In the early 1970s, she recorded a primarily spoken-word album titled Xaviera! for the Canadian GRT Records label (GRT 9230-1033), on which she discussed her philosophy regarding sex and prostitution, sang a cover version of the Beatles' song "Michelle", and recorded several simulated sexual encounters, including an example of phone sex, a threesome, and a celebrity encounter with guest "vocal" by Ronnie Hawkins. Xaviera's Game, an erotic board game, was released in 1974 by Reiss Games, Inc. In 1975, she starred in the semi-autobiographical film My Pleasure Is My Business.

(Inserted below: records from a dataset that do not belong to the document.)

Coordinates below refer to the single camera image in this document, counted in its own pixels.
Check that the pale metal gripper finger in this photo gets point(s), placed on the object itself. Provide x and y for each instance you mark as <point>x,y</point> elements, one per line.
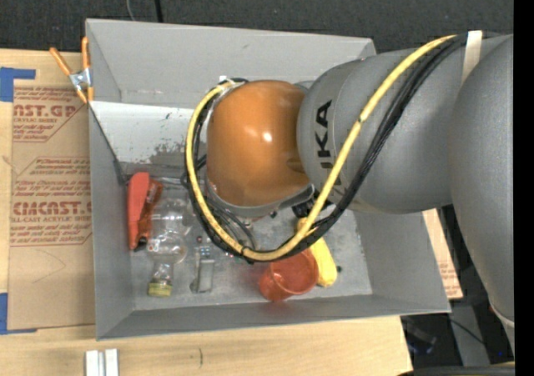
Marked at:
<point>205,276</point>

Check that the clear plastic bottle, yellow cap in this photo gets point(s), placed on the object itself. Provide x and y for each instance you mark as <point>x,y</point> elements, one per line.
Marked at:
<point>169,243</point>

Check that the orange plastic cup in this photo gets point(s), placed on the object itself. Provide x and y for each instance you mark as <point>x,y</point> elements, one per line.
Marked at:
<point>290,276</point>

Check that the yellow banana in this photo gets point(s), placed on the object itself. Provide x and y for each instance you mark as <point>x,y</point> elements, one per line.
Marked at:
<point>326,264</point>

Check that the red-orange long object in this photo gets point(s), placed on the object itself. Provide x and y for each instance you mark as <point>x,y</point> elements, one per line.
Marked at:
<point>137,207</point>

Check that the brown cardboard board, red print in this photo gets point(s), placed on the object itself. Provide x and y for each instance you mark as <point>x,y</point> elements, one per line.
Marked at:
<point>50,241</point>

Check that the grey metal bin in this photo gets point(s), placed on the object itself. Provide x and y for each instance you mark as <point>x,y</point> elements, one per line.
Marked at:
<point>167,61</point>

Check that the black cylinder on white bracket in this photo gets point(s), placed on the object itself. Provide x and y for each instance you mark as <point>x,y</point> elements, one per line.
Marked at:
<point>301,208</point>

Beginning in 2005, she operated Xaviera's Happy House, a bed-and-breakfast, in her Amsterdam home.

==Personal life==
For several years in the 1970s, Hollander lived in Toronto, where she married Frank Applebaum, a Canadian antique dealer, and was a regular fixture on the downtown scene. She mentioned a lover named John Drummond, with whom she partnered for many years, co-authoring two books, including Let's Get Moving (1988) about their life together: "I went there with, who for years had been the love of my life, John Drummond, a wild Scottish intellectual who, at times, liked his whisky, beer, and wines too much. We had great sex, often up to three times a day — all that and he was about 17 years older than me." During a 2018 interview, she revealed a darker side of the relationship with the man she called "the love of my life!": "The love of my life, 25 years ago, John Drummond, a brilliant and boisterous Scotsman with a 'Thatcheresque' accent had, especially under the influence of a few scotches, beers, or wine, become quite destructive towards me. He is the only one who managed to deprive me of my self-esteem or identity, temporarily. He used to say that a British man’s way of saying 'I love you' is to put his woman down." Drummond is listed as one of her husbands. Hollander claimed to have "turned gay" around 1997, establishing a long-term relationship with a Dutch poet called Dia. In January 2007, she married a Dutch man, Philip de Haan, in Amsterdam.

==Other works==
Hollander has been depicted in film five times:
- The Life and Times of Xaviera Hollander (1974, rated X) – Samantha McLaren
- The Best Part of a Man (1975) – Artistae Stiftung
- The Happy Hooker (1975) – Lynn Redgrave
- The Happy Hooker Goes to Washington (1977) – Joey Heatherton
- The Happy Hooker Goes Hollywood (1980) – Martine Beswick

She appears in at least two films:
- My Pleasure Is My Business (1975, Al Waxman) as Gabrielle
- Xaviera Hollander, the Happy Hooker: Portrait of a Sexual Revolutionary, a 2008 documentary directed, jointly produced, photographed and edited by Robert Dunlap. Hollander made additional contributions to the script.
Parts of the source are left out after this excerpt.